Supplied information:

• • • • • • •

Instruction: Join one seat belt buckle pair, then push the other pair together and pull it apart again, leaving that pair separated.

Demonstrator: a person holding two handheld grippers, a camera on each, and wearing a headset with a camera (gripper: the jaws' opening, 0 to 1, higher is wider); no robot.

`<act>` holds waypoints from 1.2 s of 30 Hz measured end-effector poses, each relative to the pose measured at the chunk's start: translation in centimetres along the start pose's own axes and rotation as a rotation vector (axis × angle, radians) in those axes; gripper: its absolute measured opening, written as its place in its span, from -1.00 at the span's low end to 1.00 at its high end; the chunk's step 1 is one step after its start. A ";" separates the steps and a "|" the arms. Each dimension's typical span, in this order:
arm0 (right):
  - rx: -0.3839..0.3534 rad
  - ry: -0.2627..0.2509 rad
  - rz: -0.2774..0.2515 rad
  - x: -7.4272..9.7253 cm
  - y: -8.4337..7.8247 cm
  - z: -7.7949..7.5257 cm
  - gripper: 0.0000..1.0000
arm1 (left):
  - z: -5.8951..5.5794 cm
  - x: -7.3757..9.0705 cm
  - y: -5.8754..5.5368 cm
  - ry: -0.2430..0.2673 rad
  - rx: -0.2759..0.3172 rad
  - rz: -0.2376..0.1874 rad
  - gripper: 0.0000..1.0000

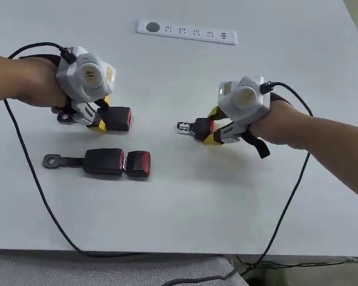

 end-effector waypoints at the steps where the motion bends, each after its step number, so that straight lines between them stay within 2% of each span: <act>1: -0.005 0.000 0.004 0.2 -0.3 0.0 -0.30 | 0.0 0.0 0.0 0.003 0.004 -0.003 -0.36; 6: -0.008 0.001 0.029 0.6 -1.2 0.1 -0.30 | 0.0 0.1 0.1 0.008 0.008 -0.010 -0.36; 9: -0.017 0.000 0.043 0.6 -1.0 0.1 -0.29 | -0.1 0.1 0.3 0.018 0.014 0.014 -0.35; 13: -0.016 -0.027 0.070 0.7 -0.9 -0.3 -0.16 | -0.1 0.3 0.3 0.028 0.012 0.027 -0.34; 15: -0.012 -0.045 0.083 0.8 -0.9 -0.4 -0.08 | -0.1 0.4 -0.1 0.031 0.043 0.047 -0.31; 16: -0.017 -0.048 0.086 1.0 -0.9 -0.4 0.00 | 0.2 0.8 0.0 0.049 0.069 0.031 -0.28; 18: -0.084 -0.061 0.056 1.6 -0.5 -0.3 0.02 | 0.5 1.7 0.4 0.073 0.095 -0.014 -0.27; 20: -0.107 -0.092 -0.008 2.7 0.4 -0.6 0.03 | 0.6 2.7 0.4 0.090 0.099 -0.020 -0.22; 23: -0.152 -0.117 -0.068 4.1 1.3 -0.3 0.05 | 0.2 4.1 0.5 0.111 0.118 -0.048 -0.22; 26: -0.161 -0.124 -0.081 5.2 1.5 1.1 0.08 | -0.5 5.3 0.4 0.141 0.180 -0.077 -0.21; 28: -0.184 -0.128 -0.111 5.7 2.0 2.2 0.10 | -1.6 5.9 0.3 0.148 0.177 -0.094 -0.16; 31: -0.192 -0.133 -0.126 6.1 2.4 3.8 0.20 | -3.5 6.9 0.1 0.170 0.199 -0.122 -0.08; 33: -0.185 -0.147 -0.131 6.4 2.7 4.9 0.22 | -4.5 7.3 -0.2 0.180 0.225 -0.130 -0.04; 36: -0.198 -0.168 -0.152 6.7 3.4 6.2 0.34 | -6.8 7.9 -0.9 0.185 0.266 -0.160 0.04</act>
Point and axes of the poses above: the centre of the closed fingertips' face, and the gripper's own axes: x roughly backward along the fingers, z roughly to its left, y roughly out of its top, the point moved 1 cm from there along x, roughly backward along the fingers, and after that the axes turned 6 degrees about x, right-handed, at the moved point
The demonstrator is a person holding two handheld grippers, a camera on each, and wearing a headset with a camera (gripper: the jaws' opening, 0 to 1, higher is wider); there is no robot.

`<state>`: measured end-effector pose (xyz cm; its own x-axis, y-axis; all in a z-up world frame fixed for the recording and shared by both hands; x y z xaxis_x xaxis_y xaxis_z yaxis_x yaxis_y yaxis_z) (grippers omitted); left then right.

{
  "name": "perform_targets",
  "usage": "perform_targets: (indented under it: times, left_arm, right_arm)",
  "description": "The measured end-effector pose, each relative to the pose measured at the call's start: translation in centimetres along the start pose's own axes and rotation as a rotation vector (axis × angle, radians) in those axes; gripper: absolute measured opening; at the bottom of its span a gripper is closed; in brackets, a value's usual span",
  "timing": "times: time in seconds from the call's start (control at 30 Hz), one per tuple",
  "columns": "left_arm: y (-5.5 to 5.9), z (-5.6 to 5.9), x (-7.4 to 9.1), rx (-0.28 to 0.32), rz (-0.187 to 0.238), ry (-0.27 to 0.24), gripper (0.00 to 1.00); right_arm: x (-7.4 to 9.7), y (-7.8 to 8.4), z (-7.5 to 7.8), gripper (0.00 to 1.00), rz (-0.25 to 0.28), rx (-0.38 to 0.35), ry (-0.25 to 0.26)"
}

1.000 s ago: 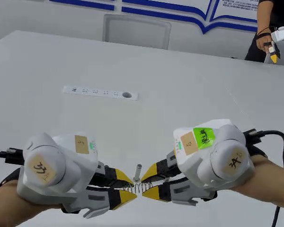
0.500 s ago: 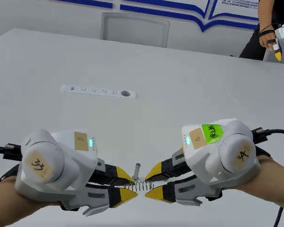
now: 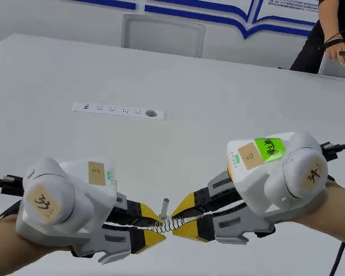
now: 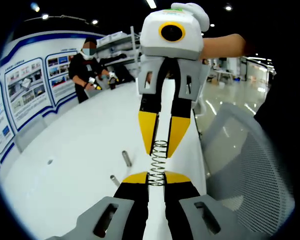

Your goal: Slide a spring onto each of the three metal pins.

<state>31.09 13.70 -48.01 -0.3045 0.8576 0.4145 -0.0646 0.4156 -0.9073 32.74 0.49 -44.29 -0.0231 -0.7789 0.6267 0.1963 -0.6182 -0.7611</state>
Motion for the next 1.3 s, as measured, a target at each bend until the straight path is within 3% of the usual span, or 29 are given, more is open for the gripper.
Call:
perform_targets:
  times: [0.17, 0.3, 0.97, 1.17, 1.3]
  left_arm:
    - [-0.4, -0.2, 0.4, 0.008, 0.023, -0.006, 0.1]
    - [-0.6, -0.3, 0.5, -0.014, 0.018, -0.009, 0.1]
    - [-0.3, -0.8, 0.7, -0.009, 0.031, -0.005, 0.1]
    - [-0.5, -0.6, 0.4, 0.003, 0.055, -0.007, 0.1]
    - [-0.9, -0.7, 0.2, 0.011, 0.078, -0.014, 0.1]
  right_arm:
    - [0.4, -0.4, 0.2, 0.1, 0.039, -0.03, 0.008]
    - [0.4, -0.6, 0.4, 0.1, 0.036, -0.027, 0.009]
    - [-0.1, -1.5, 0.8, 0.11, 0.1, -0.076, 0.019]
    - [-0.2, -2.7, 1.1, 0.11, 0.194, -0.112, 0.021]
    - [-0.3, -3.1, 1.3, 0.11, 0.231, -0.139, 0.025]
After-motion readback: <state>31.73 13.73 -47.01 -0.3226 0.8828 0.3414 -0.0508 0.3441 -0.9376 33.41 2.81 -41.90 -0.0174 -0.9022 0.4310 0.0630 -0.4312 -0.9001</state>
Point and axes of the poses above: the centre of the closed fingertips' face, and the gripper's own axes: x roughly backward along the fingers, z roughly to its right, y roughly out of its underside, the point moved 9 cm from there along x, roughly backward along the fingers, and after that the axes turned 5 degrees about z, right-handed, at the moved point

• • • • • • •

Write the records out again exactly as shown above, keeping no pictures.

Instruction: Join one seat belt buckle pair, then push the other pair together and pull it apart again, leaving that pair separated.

Demonstrator: a person holding two handheld grippers, a camera on each, and wearing a headset with a camera (gripper: the jaws' opening, 0 to 1, higher is wider); no robot.

`<act>` holds waypoints from 1.2 s of 30 Hz measured end-effector poses, each relative to the pose measured at the chunk's start: translation in centimetres along the start pose's own axes and rotation as a rotation vector (axis × angle, radians) in those axes; gripper: its absolute measured opening, written as its place in its span, from -1.00 at the span's low end to 1.00 at its high end; the chunk's step 1 is one step after its start. A ";" separates the steps and a "|" the arms. Each dimension's typical span, in this order:
arm0 (right):
  - rx: -0.3839..0.3534 rad
  - ry: -0.2627..0.2509 rad
  - rz: -0.2774..0.2515 rad
  - x: -7.4272..9.7253 cm
  - y: -8.4337..7.8247 cm
  - z: -7.7949..7.5257 cm
  - gripper: 0.0000..1.0000
arm1 (left):
  - z: -5.8951..5.5794 cm
  - x: -7.3757..9.0705 cm
  - y: -5.8754..5.5368 cm
  - ry: -0.2430..0.2673 rad
  - rx: -0.2759..0.3172 rad
  - rz: -0.2376..0.1874 rad
  - gripper: 0.0000..1.0000


 end-effector waypoints at the steps where the motion bends, each after its step number, so that straight lines between them stay within 2% of each span: <act>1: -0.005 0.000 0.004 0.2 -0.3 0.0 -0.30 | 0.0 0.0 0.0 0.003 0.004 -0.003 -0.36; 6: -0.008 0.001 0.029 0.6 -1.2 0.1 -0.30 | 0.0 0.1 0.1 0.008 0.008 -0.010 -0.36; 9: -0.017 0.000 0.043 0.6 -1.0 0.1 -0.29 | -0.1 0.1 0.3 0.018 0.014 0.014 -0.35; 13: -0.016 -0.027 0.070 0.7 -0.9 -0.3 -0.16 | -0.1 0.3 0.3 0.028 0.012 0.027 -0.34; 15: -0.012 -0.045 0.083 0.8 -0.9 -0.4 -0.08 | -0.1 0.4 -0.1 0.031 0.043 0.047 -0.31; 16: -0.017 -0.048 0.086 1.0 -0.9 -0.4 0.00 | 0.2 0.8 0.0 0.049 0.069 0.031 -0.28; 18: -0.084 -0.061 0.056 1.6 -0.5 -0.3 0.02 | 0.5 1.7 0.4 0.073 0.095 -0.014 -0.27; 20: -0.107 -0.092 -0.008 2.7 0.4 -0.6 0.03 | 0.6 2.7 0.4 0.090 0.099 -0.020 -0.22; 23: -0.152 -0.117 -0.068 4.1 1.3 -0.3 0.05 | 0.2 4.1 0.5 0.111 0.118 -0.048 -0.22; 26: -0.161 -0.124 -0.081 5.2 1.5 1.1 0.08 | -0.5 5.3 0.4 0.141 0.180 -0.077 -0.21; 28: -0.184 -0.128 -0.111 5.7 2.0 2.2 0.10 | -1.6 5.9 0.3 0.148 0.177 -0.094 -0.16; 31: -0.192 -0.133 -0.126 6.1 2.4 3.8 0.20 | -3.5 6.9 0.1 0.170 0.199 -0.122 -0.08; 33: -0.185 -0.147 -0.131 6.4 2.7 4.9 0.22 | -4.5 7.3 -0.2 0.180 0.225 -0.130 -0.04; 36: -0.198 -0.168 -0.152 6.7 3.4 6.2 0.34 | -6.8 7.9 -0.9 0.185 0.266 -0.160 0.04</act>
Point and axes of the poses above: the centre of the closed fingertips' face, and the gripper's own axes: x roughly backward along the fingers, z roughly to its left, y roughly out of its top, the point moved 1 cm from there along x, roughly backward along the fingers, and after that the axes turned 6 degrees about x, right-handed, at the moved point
The demonstrator is a person holding two handheld grippers, a camera on each, and wearing a headset with a camera (gripper: the jaws' opening, 0 to 1, higher is wider); there is no robot.

`<state>`: measured end-effector pose (xyz cm; its own x-axis, y-axis; all in a z-up world frame fixed for the recording and shared by both hands; x y z xaxis_x xaxis_y xaxis_z yaxis_x yaxis_y yaxis_z) (grippers omitted); left then right.

{
  "name": "perform_targets",
  "usage": "perform_targets: (indented under it: times, left_arm, right_arm)",
  "description": "The measured end-effector pose, each relative to the pose measured at the call's start: translation in centimetres along the start pose's own axes and rotation as a rotation vector (axis × angle, radians) in those axes; gripper: absolute measured opening; at the bottom of its span a gripper is closed; in brackets, a value's usual span",
  "timing": "times: time in seconds from the call's start (control at 30 Hz), one per tuple",
  "columns": "left_arm: y (-5.5 to 5.9), z (-5.6 to 5.9), x (-7.4 to 9.1), rx (-0.28 to 0.32), rz (-0.187 to 0.238), ry (-0.27 to 0.24), gripper (0.00 to 1.00); right_arm: x (-7.4 to 9.7), y (-7.8 to 8.4), z (-7.5 to 7.8), gripper (0.00 to 1.00), rz (-0.25 to 0.28), rx (-0.38 to 0.35), ry (-0.25 to 0.26)"
}

1.000 s ago: 
0.500 s ago: 
now: 
now: 

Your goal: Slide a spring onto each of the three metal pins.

<state>31.09 13.70 -48.01 -0.3045 0.8576 0.4145 -0.0646 0.4156 -0.9073 32.74 0.49 -44.29 -0.0231 -0.7789 0.6267 0.1963 -0.6182 -0.7611</state>
Motion for the next 1.3 s, as measured, a target at each bend until the straight path is within 3% of the usual span, or 29 are given, more is open for the gripper.
Call:
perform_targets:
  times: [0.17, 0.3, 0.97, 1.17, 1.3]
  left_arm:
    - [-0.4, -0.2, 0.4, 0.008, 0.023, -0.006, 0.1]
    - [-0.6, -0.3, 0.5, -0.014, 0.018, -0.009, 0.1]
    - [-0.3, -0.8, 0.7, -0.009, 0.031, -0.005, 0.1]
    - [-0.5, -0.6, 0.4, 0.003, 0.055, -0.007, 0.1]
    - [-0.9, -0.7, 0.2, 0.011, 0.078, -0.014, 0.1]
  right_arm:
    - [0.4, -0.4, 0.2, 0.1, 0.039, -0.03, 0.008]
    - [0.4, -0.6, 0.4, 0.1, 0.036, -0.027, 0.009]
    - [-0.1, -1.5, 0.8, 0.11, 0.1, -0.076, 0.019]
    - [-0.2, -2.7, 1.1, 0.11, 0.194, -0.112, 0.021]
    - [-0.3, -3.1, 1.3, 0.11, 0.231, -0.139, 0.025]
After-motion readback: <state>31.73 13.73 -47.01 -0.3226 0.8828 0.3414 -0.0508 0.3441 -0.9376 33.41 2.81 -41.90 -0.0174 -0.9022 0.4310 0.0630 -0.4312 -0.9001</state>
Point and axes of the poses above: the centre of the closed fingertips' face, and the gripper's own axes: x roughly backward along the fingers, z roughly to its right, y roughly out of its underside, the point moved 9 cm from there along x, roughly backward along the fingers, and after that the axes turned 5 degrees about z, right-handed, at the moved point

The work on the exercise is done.